Worcester mom Mari Gonzalez is busy keeping up with a sophomore in high school, a second grader, and fostering a fourth grader with special needs. All while helping them learn remotely from home.

"With ADHD and PTSD, and trauma, she needs that one on one with the teacher," said Gonzalez of her foster child learning remotely in Worcester. "Do I want her back in school? Absolutely, but then I have to think about the safety of her health and the safety of everyone in our home. In Worcester, we're in the yellow and the numbers are not getting lower."

Riley and Baker have said districts should switch to remote education if there is evidence of in-school spread of the virus.

There have been 527 new COVID-19 cases among students and staff in Massachusetts schools in the last week, according to the latest data from the Department of Elementary and Secondary Education.

State education officials argue that schools are safe because transmission rates are low. DPH has sent the mobile response unit to 15 school districts in 13 different communities since early October. For context, there are approximately 450,000 students in some form of in-person learning each week, and more than 75,000 staff across the Commonwealth.

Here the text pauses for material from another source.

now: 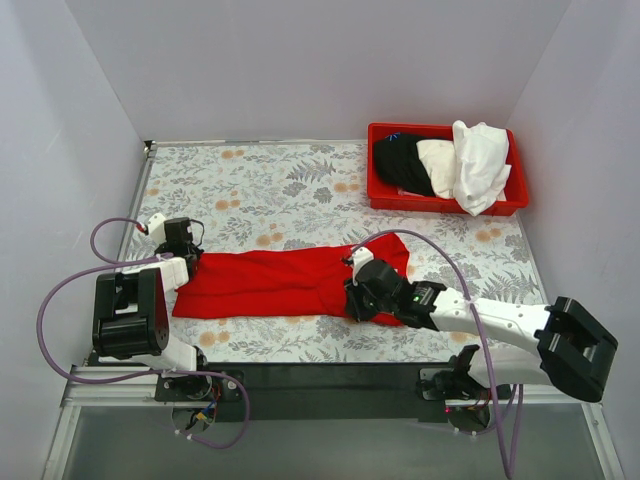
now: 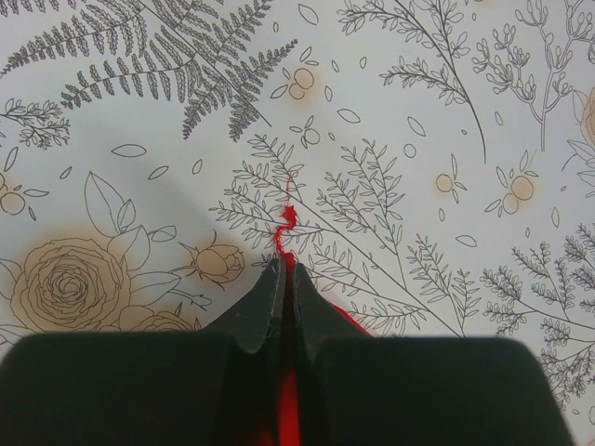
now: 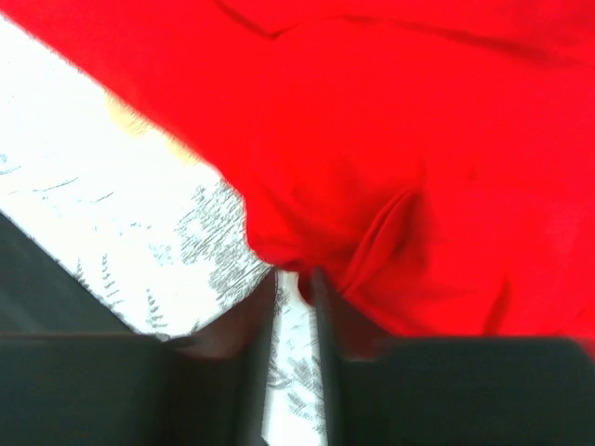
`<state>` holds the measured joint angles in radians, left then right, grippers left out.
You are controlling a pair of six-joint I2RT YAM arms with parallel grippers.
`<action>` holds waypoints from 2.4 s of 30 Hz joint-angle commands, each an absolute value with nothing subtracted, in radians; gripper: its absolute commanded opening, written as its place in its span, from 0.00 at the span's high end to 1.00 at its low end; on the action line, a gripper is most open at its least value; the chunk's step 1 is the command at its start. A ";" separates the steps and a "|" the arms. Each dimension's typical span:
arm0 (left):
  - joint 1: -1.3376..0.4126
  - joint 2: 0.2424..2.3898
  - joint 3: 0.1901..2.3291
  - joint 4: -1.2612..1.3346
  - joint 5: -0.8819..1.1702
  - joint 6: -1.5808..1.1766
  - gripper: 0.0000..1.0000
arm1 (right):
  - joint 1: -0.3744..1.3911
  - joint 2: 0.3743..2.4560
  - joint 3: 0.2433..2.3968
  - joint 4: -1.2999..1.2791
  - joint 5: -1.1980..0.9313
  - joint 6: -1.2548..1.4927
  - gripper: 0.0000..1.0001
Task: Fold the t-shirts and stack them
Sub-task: Fold the tshirt
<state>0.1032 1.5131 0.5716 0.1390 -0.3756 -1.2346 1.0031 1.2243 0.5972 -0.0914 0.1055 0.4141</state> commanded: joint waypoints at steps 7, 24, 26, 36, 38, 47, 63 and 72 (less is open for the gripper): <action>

Seventy-seven percent of school districts are offering either fully in person or hybrid learning models, and 23 percent are fully remote.

The Worcester School Committee said Thursday it stood by a decision made last month to extend remote education into January so school buildings can be made safer.

"We have a plan, as it was stated last month. January 25, that's when the first group that will come back. That's when the schools will be ready with all the upgrades that we promised the teachers and the parents," said Worcester Mayor Joseph Petty, during a school committee meeting Thursday.

Boston has assembled a task force to devise a plan for opening more classrooms to students with significant learning needs but has not released a timeline.